Is there a way to remove both duplicates and redundant substrings from a list, using shell tools? By "redundant", I mean a string that is contained within another string, so "foo" is redundant with "foobar" and "barfoo". For example, take this list:
abcd
abc
abd
abcd
bcd
and return:
abcd
abd
uniq
, sort -u
and awk '!seen[$0]++'
remove duplicates effectively but not redundant strings:
How to delete duplicate lines in a file without sorting it in Unix?
Remove duplicate lines without sorting
I can loop through each line recursively with grep
but this is is quite slow for large files. (I have about 10^8 lines to process.)

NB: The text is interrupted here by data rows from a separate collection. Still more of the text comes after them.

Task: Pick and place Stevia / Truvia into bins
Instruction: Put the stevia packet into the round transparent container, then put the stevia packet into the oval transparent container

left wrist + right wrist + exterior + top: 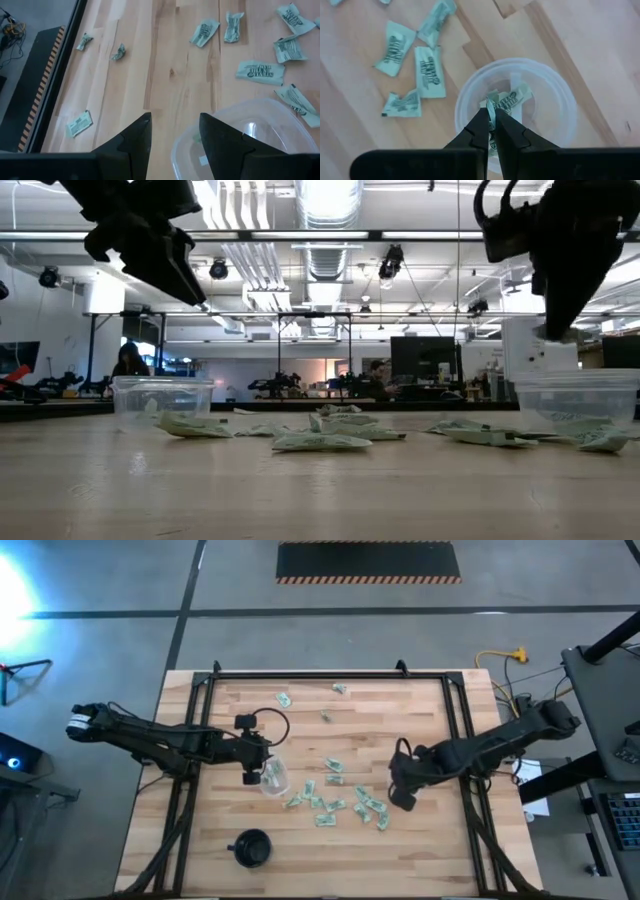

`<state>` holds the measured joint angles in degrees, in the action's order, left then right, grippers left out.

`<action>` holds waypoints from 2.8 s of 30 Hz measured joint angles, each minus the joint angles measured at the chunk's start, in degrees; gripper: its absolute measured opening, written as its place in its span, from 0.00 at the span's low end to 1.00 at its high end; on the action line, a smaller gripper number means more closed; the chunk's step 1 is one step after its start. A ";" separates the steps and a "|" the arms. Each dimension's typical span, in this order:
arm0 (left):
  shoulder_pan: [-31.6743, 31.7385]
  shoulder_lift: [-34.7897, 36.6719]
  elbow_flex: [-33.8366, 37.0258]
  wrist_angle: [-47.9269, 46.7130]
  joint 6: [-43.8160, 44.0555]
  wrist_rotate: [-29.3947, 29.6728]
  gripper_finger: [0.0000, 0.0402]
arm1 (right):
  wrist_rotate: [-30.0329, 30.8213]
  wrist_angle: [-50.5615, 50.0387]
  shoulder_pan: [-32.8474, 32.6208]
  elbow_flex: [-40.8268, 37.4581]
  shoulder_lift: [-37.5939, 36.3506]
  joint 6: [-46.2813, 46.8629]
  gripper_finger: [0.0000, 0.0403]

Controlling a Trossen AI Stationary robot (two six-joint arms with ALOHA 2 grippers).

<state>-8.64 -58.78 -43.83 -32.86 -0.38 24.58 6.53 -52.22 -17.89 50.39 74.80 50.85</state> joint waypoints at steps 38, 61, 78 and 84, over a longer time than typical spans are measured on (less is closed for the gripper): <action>37.54 -10.78 -3.28 7.96 -11.63 -20.34 0.37 | 13.39 20.09 5.60 -1.05 -5.33 -30.06 0.38; 49.16 -48.10 -39.19 -13.74 -9.20 -25.11 0.37 | 14.62 20.71 5.57 -1.57 -5.35 -35.91 0.33; 49.12 -52.78 -41.70 -16.68 6.88 -16.82 0.37 | 14.47 20.75 5.55 -2.10 -5.37 -37.80 0.31; 49.16 -52.78 -41.70 -16.68 10.64 -18.21 0.37 | 14.47 20.78 5.55 -2.10 -5.37 -38.18 0.29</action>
<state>40.51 -111.57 -85.54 -49.54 10.26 6.37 20.99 -31.44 -12.34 48.29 69.43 12.67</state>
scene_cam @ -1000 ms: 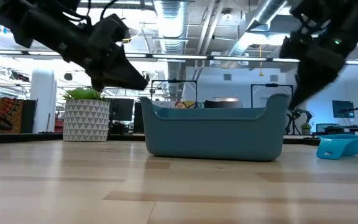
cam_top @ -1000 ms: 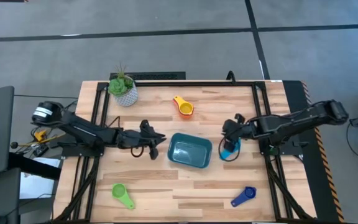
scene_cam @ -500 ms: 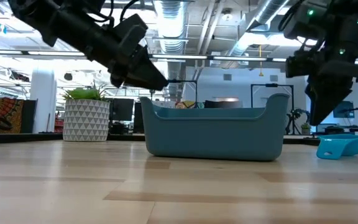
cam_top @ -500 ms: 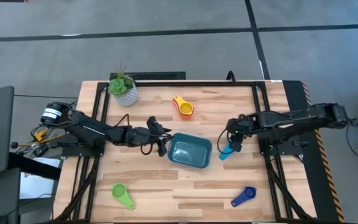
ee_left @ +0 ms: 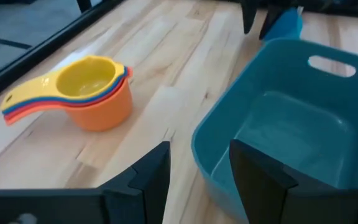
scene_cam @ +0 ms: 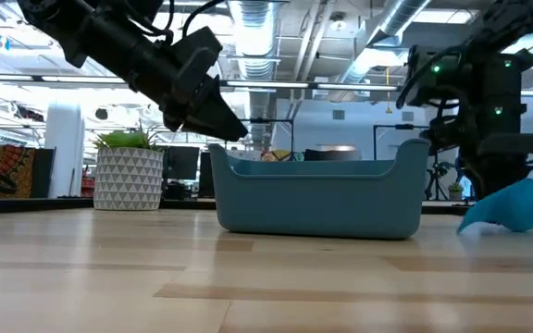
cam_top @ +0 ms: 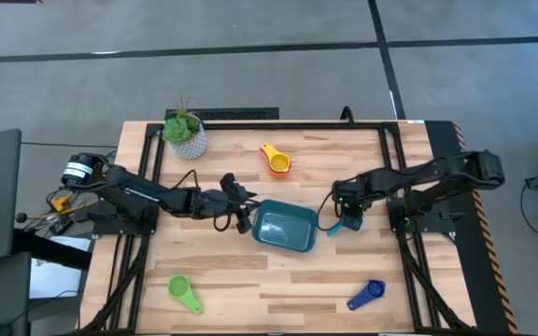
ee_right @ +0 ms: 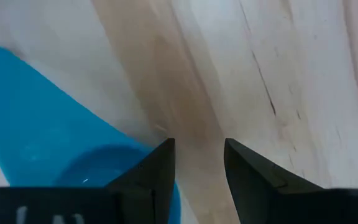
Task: Nest measuring cups in basket
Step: Stack the green measuring cup on top of the yellow measuring cup
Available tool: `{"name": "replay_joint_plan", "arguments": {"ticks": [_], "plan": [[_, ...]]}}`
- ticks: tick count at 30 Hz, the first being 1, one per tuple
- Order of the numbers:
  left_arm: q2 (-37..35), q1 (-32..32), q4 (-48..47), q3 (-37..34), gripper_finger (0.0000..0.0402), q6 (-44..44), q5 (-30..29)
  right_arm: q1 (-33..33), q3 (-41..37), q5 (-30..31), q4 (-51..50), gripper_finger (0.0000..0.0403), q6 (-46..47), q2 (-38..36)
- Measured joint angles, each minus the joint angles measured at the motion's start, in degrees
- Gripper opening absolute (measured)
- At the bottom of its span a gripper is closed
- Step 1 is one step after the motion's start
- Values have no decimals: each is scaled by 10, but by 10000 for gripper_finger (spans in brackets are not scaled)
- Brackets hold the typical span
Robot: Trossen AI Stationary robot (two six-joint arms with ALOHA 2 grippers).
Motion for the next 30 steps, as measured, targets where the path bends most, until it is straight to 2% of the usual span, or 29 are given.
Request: {"name": "replay_joint_plan", "arguments": {"ticks": [8, 15, 24, 30], "plan": [[0, 6, -2, 0, 156, 2, -3, 0, 32, 4, -11, 144, 5, -10], [0, 10, -2, 0, 156, 6, -4, 0, 61, 4, -86, 137, 49, -52], [0, 10, 0, 0, 156, 8, -4, 32, 62, -1, -129, 158, 105, -84], [0, 10, 6, 0, 156, 19, -4, 59, 62, -6, -114, 173, 119, -78]]}}
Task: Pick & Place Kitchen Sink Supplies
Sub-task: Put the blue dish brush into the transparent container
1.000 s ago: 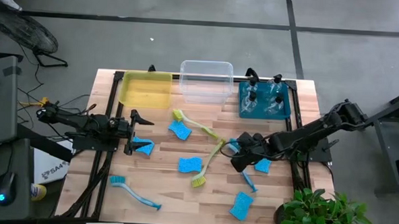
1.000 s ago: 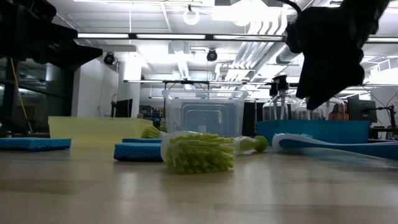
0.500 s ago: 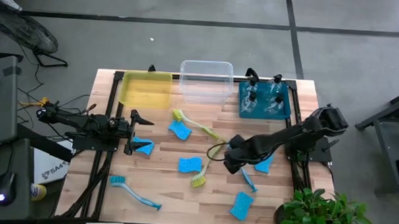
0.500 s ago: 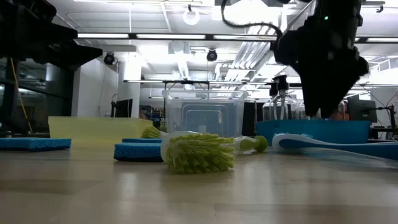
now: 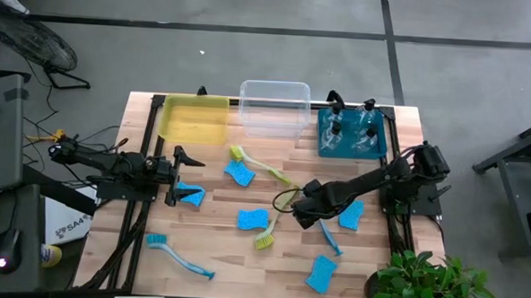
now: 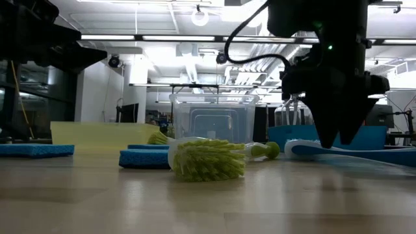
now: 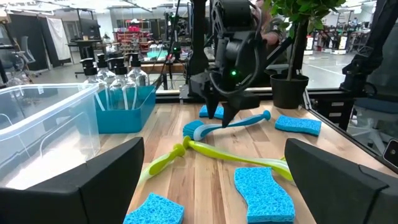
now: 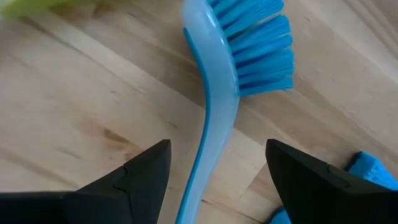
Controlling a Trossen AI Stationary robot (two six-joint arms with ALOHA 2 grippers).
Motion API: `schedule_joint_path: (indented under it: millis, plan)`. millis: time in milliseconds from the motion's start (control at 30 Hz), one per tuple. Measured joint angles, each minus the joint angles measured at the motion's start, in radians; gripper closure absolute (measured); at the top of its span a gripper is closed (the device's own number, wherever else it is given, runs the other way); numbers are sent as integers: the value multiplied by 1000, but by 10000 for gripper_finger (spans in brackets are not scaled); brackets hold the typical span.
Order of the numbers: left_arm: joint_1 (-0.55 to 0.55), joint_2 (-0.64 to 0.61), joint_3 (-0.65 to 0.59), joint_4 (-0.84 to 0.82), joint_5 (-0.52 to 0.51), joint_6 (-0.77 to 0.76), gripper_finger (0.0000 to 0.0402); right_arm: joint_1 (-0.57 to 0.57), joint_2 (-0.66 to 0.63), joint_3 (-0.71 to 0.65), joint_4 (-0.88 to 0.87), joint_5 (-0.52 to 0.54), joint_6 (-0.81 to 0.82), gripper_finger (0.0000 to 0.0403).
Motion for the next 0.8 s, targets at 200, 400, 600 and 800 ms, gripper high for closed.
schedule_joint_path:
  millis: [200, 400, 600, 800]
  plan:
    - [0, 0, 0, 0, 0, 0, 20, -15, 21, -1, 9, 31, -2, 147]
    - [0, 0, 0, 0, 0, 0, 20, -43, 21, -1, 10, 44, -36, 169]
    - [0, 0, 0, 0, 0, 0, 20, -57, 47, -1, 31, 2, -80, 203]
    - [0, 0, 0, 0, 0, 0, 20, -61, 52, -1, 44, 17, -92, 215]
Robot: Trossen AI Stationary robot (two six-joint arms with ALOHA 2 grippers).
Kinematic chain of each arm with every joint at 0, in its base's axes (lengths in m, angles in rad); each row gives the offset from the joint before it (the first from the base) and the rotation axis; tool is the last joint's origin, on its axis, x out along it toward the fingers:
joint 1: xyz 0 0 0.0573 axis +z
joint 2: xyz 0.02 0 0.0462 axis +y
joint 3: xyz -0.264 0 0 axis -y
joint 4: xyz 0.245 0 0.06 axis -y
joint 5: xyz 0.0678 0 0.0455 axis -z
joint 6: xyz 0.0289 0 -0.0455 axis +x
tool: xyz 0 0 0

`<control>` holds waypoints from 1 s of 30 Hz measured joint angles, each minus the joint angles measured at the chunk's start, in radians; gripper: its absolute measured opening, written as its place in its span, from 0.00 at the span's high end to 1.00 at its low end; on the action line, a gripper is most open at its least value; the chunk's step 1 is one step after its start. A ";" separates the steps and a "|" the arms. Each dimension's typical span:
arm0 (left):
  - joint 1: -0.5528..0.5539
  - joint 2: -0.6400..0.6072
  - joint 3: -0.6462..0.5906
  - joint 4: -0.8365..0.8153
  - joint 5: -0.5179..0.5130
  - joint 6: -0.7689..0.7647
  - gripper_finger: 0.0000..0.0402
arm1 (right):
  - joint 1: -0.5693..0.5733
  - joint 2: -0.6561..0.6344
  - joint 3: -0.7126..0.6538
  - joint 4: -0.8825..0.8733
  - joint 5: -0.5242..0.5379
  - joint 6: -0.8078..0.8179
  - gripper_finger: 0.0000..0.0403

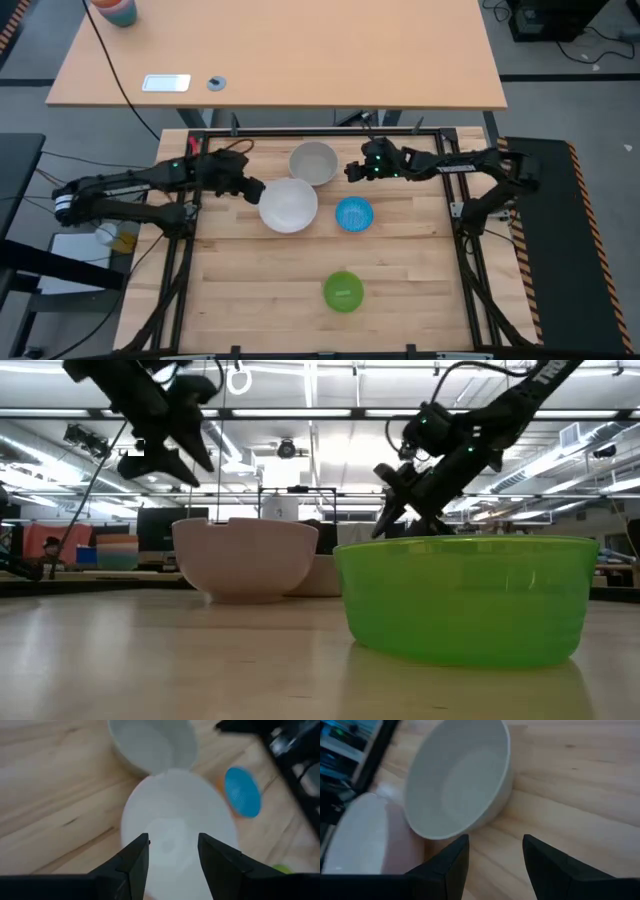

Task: Nest bowls inside each other
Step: Stack the gray bowl on top of the white bowl

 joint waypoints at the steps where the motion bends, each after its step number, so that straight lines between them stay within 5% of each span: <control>1: -0.006 -0.014 0.000 -0.001 -0.015 -0.005 0.57 | -0.001 0.018 0.028 -0.019 -0.013 -0.010 0.52; 10: -0.036 -0.033 0.000 -0.008 -0.087 -0.003 0.57 | -0.017 0.184 0.311 -0.339 0.121 -0.073 0.45; 20: -0.086 -0.034 0.000 -0.022 -0.132 -0.025 0.57 | -0.046 0.344 0.430 -0.311 0.045 -0.081 0.36; 30: -0.119 -0.034 0.000 -0.105 -0.132 -0.075 0.57 | -0.051 0.431 0.446 -0.323 -0.016 -0.088 0.54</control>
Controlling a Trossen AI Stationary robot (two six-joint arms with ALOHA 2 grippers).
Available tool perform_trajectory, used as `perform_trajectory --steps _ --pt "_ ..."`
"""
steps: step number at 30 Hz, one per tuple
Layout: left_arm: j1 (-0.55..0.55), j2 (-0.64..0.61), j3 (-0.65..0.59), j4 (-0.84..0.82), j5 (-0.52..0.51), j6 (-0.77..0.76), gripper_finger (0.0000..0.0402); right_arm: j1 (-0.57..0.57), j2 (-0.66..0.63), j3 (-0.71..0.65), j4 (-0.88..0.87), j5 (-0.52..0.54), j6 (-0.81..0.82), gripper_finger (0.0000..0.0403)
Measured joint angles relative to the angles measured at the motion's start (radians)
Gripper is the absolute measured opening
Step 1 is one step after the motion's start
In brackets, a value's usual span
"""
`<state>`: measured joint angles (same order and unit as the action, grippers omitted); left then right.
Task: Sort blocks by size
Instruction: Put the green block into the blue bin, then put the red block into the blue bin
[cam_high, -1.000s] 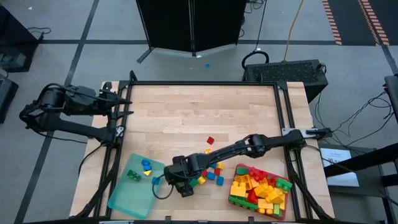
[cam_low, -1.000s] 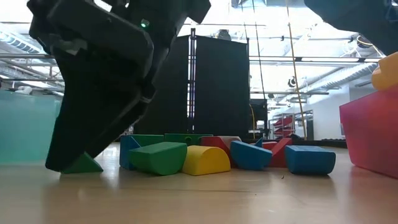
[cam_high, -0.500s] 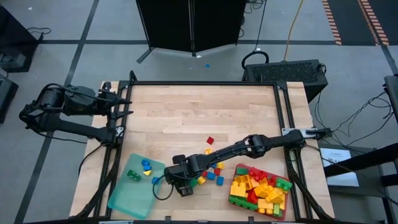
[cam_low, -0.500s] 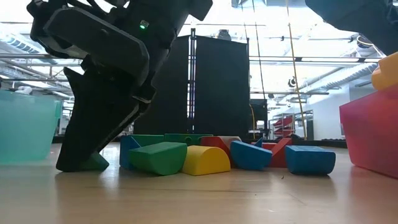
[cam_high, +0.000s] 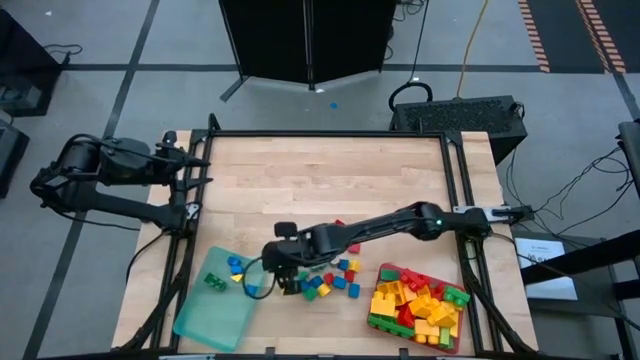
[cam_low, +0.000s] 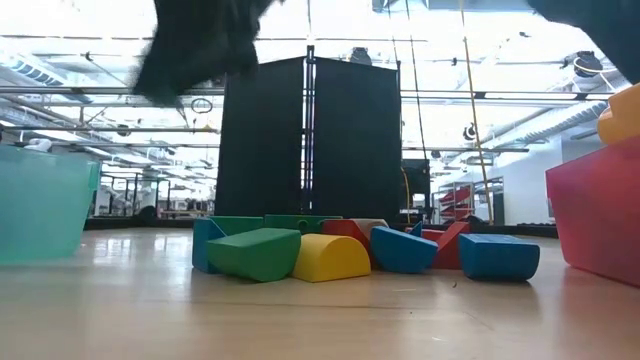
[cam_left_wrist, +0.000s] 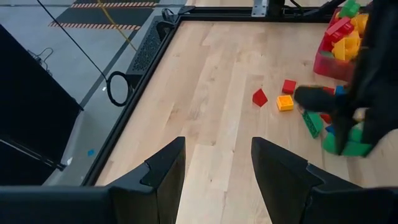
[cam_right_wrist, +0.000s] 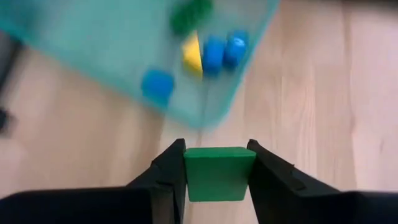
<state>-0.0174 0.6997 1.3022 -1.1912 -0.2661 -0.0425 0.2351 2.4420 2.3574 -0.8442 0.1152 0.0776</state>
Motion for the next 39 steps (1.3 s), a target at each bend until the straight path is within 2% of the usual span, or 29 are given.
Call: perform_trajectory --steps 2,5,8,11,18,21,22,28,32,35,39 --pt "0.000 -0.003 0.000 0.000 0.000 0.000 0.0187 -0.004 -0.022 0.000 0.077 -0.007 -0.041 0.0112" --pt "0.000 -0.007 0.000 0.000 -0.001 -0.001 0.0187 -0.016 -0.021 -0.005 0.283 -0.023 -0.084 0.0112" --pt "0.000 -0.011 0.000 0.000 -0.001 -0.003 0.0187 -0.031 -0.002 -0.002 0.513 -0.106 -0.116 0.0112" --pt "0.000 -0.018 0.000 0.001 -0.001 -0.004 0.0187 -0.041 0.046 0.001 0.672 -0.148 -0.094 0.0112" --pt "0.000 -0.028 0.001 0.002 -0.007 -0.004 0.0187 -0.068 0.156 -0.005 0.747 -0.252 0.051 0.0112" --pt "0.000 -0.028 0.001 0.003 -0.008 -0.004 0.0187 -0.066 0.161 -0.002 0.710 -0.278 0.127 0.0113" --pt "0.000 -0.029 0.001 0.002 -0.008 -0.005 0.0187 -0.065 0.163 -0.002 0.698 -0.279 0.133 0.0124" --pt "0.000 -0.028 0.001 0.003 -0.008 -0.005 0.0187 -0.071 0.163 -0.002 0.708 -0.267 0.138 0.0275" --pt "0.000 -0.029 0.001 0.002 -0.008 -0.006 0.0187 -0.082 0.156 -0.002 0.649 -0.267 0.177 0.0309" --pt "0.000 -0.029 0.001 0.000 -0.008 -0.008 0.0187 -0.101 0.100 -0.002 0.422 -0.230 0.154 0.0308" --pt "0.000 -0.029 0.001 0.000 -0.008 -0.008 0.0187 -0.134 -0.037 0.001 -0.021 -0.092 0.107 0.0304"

There's an approach using a loop in Python here: Remove redundant strings based on partial strings and Bash here: How to check if a string contains a substring in Bash but I'm trying to avoid loops. Edit: I mean nested loops here, thanks for the clarification @shellter
Is there a way to use a awk's match()
function with an array index? This approach builds the array progressively so never has to search the whole file, so should be faster for large files. Or am I missing some other simple solution?
An ideal solution would allow matching of a specified column, as for the methods above.
EDIT
Both of the answers below work, thanks very much for the help. Currently testing for performance on a real dataset, will update with results and accept an answer. I tested both approaches on the same input file, which has 430,000 lines, of which 417,000 are non-redundant. For reference, my original looped grep approach took 7h30m with this file.
Update:
James Brown's original solution took 3h15m and Ed Morton's took 8h59m. On a smaller dataset, James's updated version was 7m versus the original's 20m. Thank you both, this is really helpful.
The data I'm working with are around 110 characters per string, with typically hundreds of thousands of lines per file. The way in which these strings (which are antibody protein sequences) are created can lead to characters from one or both ends of the string getting lost. Hence, "bcd" is likely to be a fragment of "abcde".